Restate word for word the section of the entries that opens at the line containing "pixel 191 293" and closes at the line containing "pixel 318 34", both lines kept, pictures dropped.

→ **Provided data**:

■ ■ ■ ■ ■ ■ ■

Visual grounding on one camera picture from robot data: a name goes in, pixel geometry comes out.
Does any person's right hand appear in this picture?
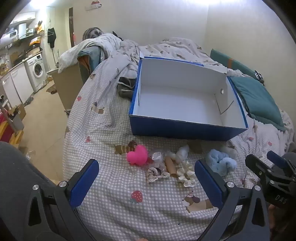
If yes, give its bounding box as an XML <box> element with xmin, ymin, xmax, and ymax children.
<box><xmin>268</xmin><ymin>204</ymin><xmax>279</xmax><ymax>233</ymax></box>

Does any blue cardboard box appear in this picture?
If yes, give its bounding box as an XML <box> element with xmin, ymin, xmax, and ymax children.
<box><xmin>129</xmin><ymin>51</ymin><xmax>249</xmax><ymax>142</ymax></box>

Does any brown cardboard board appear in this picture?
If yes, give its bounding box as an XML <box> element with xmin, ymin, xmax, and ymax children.
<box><xmin>53</xmin><ymin>64</ymin><xmax>85</xmax><ymax>112</ymax></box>

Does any grey patterned pillow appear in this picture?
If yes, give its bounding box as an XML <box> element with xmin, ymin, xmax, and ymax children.
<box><xmin>83</xmin><ymin>27</ymin><xmax>104</xmax><ymax>40</ymax></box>

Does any white kitchen cabinet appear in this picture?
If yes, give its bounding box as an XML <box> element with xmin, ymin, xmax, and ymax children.
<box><xmin>0</xmin><ymin>62</ymin><xmax>35</xmax><ymax>109</ymax></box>

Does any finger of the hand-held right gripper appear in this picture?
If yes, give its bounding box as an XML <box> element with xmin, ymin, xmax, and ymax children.
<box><xmin>266</xmin><ymin>151</ymin><xmax>293</xmax><ymax>173</ymax></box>
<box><xmin>245</xmin><ymin>154</ymin><xmax>273</xmax><ymax>183</ymax></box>

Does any brown cardboard tube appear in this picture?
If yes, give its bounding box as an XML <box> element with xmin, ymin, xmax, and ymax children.
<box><xmin>164</xmin><ymin>156</ymin><xmax>178</xmax><ymax>178</ymax></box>

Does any teal cushion with orange stripe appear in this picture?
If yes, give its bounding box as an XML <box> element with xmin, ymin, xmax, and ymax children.
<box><xmin>210</xmin><ymin>49</ymin><xmax>257</xmax><ymax>80</ymax></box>

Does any teal pillow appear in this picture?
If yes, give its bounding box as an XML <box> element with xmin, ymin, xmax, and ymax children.
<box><xmin>229</xmin><ymin>75</ymin><xmax>287</xmax><ymax>132</ymax></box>

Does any pink heart toy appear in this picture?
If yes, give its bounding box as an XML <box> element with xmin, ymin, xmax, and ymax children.
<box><xmin>127</xmin><ymin>145</ymin><xmax>148</xmax><ymax>166</ymax></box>

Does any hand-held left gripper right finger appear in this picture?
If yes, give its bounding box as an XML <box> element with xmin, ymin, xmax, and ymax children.
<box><xmin>194</xmin><ymin>159</ymin><xmax>271</xmax><ymax>241</ymax></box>

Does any white water heater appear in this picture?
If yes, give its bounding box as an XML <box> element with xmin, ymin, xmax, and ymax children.
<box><xmin>18</xmin><ymin>23</ymin><xmax>27</xmax><ymax>39</ymax></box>

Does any blue fluffy scrunchie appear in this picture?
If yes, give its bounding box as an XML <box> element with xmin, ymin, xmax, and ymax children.
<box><xmin>206</xmin><ymin>149</ymin><xmax>237</xmax><ymax>174</ymax></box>

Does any teal and orange blanket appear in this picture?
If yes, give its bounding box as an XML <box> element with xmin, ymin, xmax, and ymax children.
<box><xmin>77</xmin><ymin>45</ymin><xmax>103</xmax><ymax>78</ymax></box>

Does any grey box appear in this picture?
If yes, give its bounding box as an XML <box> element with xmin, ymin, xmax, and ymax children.
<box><xmin>9</xmin><ymin>113</ymin><xmax>25</xmax><ymax>131</ymax></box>

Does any small black object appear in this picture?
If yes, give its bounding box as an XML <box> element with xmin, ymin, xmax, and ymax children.
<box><xmin>254</xmin><ymin>70</ymin><xmax>265</xmax><ymax>85</ymax></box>

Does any black hanging garment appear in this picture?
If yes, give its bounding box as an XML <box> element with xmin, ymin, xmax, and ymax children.
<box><xmin>47</xmin><ymin>28</ymin><xmax>57</xmax><ymax>48</ymax></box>

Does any white printed duvet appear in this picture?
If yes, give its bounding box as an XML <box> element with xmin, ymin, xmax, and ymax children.
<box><xmin>58</xmin><ymin>32</ymin><xmax>228</xmax><ymax>75</ymax></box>

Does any white washing machine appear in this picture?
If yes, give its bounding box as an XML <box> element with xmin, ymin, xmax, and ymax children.
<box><xmin>24</xmin><ymin>53</ymin><xmax>48</xmax><ymax>93</ymax></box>

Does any beige scrunchie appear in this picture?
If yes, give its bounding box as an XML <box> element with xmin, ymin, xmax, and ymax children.
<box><xmin>146</xmin><ymin>166</ymin><xmax>163</xmax><ymax>184</ymax></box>

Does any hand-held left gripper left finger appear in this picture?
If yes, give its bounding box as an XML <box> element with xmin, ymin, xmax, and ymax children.
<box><xmin>28</xmin><ymin>159</ymin><xmax>100</xmax><ymax>241</ymax></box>

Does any wall sign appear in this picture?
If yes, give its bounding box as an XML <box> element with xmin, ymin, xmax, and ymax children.
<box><xmin>84</xmin><ymin>1</ymin><xmax>102</xmax><ymax>11</ymax></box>

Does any white fluffy wad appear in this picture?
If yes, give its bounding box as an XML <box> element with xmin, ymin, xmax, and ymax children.
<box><xmin>221</xmin><ymin>145</ymin><xmax>236</xmax><ymax>160</ymax></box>

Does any checked bed sheet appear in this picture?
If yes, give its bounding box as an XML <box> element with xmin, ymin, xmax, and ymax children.
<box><xmin>62</xmin><ymin>37</ymin><xmax>294</xmax><ymax>241</ymax></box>

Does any dark olive garment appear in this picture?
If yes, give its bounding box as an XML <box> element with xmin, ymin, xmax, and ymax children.
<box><xmin>117</xmin><ymin>76</ymin><xmax>137</xmax><ymax>99</ymax></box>

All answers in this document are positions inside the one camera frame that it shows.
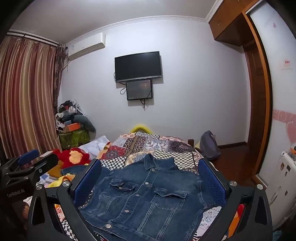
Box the red plush toy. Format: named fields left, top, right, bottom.
left=52, top=147, right=92, bottom=166

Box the white sliding wardrobe door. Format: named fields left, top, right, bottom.
left=250, top=0, right=296, bottom=204

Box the orange box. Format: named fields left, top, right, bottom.
left=63, top=123, right=81, bottom=133

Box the curtain rod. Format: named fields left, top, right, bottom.
left=7, top=31, right=67, bottom=48

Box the brown wooden door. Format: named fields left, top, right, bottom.
left=240, top=9, right=274, bottom=184

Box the black wall television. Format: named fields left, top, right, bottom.
left=114, top=51, right=162, bottom=83

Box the small black wall monitor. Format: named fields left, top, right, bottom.
left=126, top=79, right=153, bottom=101

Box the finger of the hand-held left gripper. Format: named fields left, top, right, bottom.
left=0, top=149, right=40, bottom=173
left=5, top=152, right=59, bottom=184

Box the white cabinet with stickers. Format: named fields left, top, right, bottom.
left=264, top=144, right=296, bottom=230

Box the yellow object behind bed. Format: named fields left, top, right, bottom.
left=129, top=124, right=153, bottom=135

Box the yellow cloth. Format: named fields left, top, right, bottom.
left=47, top=166, right=76, bottom=189

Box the blue denim jacket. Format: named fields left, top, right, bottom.
left=62, top=153, right=226, bottom=241

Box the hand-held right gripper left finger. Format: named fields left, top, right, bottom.
left=26, top=158, right=103, bottom=241

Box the pile of clutter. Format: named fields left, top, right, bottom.
left=55, top=100, right=86, bottom=131

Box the grey bag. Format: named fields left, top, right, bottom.
left=199, top=130, right=221, bottom=161

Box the patchwork printed quilt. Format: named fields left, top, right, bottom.
left=53, top=131, right=245, bottom=241

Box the white bed sheet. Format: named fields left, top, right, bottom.
left=79, top=136, right=112, bottom=160

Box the stack of papers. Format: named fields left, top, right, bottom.
left=40, top=173, right=58, bottom=186

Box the wooden overhead cabinet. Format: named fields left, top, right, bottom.
left=208, top=0, right=254, bottom=47

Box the white wall air conditioner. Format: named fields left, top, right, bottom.
left=66, top=32, right=106, bottom=61

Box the striped brown curtain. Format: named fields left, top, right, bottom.
left=0, top=35, right=67, bottom=161

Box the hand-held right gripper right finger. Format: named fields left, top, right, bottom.
left=198, top=158, right=274, bottom=241

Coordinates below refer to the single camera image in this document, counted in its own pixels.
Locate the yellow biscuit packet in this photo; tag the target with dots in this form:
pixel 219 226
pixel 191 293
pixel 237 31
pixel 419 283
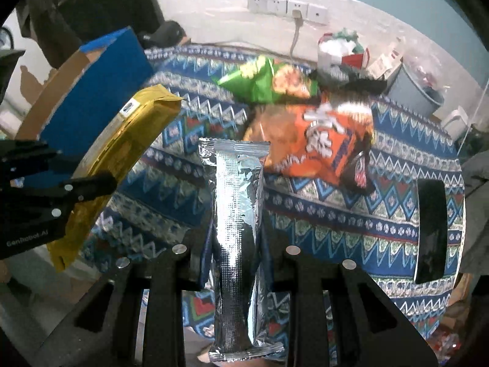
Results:
pixel 118 153

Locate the silver snack packet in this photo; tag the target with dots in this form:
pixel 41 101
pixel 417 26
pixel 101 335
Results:
pixel 237 237

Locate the white peeling door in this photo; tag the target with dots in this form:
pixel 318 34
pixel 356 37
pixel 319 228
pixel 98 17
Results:
pixel 30 80

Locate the blue cardboard box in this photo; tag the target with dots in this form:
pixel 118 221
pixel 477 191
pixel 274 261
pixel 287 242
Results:
pixel 103 84

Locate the blue trash bin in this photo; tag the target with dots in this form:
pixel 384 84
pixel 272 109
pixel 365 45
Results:
pixel 412 91

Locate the hanging black cloth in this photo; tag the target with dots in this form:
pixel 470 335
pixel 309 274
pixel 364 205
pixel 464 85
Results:
pixel 95 4

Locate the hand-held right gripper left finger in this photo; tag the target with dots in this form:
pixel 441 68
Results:
pixel 200 263

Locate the white wall socket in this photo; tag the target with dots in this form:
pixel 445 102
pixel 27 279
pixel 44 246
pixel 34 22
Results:
pixel 318 13
pixel 277 6
pixel 258 4
pixel 292 5

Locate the large orange chip bag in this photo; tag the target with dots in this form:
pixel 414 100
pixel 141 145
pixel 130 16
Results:
pixel 317 141

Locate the patterned tablecloth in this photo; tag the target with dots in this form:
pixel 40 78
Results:
pixel 324 214

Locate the black phone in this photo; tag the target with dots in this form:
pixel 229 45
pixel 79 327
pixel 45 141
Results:
pixel 431 233

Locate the white paper package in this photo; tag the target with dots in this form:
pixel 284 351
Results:
pixel 386 59

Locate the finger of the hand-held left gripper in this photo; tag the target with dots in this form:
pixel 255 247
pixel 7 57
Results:
pixel 91 187

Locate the green snack bag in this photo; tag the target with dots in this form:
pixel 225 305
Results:
pixel 256 80

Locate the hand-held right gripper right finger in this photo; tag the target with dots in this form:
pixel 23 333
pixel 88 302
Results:
pixel 284 271

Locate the black round speaker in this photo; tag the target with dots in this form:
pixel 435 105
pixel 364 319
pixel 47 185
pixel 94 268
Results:
pixel 164 34

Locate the red and white paper bag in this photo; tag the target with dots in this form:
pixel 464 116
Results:
pixel 340 49

■ ■ ■ ■ ■ ■ ■

→ **Output of the exercise**:
pixel 191 293
pixel 237 31
pixel 419 283
Results:
pixel 118 153

Locate the silver snack packet in this photo; tag the target with dots in this form:
pixel 41 101
pixel 417 26
pixel 101 335
Results:
pixel 237 237

Locate the white peeling door in this photo; tag the target with dots in this form:
pixel 318 34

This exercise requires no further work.